• **What to produce**:
Whenever "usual" appears in a line, please copy that line from the data.

(Beginning of Collected material)

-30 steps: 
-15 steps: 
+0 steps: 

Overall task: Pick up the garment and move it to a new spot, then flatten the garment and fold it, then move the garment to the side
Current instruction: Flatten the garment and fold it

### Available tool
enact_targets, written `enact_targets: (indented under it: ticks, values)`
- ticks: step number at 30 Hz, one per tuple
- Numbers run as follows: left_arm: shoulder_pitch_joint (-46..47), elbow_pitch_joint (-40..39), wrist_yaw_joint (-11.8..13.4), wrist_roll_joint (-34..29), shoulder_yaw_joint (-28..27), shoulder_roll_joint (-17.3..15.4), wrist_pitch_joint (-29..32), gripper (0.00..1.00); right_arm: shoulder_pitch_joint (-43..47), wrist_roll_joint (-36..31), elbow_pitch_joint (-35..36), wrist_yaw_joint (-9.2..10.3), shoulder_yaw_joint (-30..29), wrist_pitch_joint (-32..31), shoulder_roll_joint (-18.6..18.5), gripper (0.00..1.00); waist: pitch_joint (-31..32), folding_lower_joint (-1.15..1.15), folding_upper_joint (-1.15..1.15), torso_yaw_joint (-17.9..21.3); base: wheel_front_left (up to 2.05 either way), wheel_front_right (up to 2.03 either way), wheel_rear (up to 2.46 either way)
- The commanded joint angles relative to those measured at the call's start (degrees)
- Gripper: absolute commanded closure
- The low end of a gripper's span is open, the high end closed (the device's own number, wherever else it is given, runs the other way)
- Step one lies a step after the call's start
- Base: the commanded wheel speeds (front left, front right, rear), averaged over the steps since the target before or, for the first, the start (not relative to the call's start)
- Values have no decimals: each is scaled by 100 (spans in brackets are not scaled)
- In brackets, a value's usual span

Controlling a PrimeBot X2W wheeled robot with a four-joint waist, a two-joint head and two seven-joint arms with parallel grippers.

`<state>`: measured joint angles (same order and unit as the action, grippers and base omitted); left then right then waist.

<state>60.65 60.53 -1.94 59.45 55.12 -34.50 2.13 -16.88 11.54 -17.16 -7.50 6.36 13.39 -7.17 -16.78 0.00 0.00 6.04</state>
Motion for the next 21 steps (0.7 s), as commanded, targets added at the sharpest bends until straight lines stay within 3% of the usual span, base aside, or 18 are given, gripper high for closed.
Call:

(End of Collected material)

• **The answer**:
- In brackets, a value's usual span
Motion for the next 21 steps (0.7 s), as commanded, targets added at the sharpest bends until straight lines stay within 3% of the usual span, base aside, or 18 are given, gripper high for closed.

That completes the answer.